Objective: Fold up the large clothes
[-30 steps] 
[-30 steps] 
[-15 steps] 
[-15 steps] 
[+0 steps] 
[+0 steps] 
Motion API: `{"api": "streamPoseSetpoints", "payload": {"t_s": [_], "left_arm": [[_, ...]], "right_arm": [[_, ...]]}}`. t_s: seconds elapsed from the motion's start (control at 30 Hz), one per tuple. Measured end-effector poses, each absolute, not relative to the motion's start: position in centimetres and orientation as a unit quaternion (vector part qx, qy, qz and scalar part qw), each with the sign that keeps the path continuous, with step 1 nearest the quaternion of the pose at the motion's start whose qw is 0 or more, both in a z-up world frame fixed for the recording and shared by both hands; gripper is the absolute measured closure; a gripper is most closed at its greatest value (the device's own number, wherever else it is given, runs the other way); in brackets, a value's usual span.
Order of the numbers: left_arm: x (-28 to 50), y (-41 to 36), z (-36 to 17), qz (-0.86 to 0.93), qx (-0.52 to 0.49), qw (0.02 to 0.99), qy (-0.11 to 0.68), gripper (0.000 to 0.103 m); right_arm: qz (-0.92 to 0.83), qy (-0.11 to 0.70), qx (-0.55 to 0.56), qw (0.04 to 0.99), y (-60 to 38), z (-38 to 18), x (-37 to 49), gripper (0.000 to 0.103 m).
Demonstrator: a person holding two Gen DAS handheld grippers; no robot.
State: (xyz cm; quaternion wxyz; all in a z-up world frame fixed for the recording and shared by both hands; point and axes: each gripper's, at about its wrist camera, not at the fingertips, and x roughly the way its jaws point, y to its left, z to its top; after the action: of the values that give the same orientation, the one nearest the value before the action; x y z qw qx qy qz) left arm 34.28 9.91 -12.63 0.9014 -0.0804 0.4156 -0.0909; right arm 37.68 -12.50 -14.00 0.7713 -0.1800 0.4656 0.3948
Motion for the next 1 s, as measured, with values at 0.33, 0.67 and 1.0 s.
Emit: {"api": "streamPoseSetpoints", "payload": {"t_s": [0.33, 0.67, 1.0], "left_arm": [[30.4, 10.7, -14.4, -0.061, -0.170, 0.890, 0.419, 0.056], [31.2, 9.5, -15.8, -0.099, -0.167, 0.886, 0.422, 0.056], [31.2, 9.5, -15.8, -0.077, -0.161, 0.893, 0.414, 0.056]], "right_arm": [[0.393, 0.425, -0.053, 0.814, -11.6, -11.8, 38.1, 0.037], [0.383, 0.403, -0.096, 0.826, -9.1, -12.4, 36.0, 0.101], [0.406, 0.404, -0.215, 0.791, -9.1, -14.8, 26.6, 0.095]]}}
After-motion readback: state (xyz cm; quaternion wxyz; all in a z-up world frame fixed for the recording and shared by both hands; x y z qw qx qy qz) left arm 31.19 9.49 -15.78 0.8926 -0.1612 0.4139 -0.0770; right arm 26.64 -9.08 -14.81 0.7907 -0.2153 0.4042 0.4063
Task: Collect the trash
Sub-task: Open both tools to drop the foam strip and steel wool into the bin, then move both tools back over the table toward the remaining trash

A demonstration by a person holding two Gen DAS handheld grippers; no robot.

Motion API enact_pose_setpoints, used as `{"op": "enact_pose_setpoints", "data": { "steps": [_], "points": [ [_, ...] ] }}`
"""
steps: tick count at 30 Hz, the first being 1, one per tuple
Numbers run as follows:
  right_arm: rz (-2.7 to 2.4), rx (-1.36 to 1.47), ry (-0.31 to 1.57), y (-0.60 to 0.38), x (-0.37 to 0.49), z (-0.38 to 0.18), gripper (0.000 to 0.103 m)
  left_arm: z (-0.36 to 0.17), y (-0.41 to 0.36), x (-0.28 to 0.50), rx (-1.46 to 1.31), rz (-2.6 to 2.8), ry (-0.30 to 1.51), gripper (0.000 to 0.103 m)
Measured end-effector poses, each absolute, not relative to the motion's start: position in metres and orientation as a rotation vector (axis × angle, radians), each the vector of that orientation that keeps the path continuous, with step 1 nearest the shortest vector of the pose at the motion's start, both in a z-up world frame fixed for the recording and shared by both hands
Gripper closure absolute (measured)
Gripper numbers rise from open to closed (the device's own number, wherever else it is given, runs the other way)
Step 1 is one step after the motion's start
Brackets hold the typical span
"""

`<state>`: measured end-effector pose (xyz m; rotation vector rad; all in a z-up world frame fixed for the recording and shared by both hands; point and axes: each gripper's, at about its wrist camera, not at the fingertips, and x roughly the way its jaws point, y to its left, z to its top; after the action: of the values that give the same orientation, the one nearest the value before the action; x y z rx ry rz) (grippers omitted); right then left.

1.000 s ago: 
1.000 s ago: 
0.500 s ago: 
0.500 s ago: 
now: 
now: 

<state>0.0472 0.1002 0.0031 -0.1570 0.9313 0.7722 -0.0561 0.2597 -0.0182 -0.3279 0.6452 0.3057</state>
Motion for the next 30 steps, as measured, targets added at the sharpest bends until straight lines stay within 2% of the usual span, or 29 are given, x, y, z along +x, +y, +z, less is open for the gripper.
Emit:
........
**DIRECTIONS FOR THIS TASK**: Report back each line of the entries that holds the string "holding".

**EXERCISE RESULT**:
Demonstrator: a person holding two Gen DAS handheld grippers; no robot.
A demonstration by a person holding two Gen DAS handheld grippers; no robot.

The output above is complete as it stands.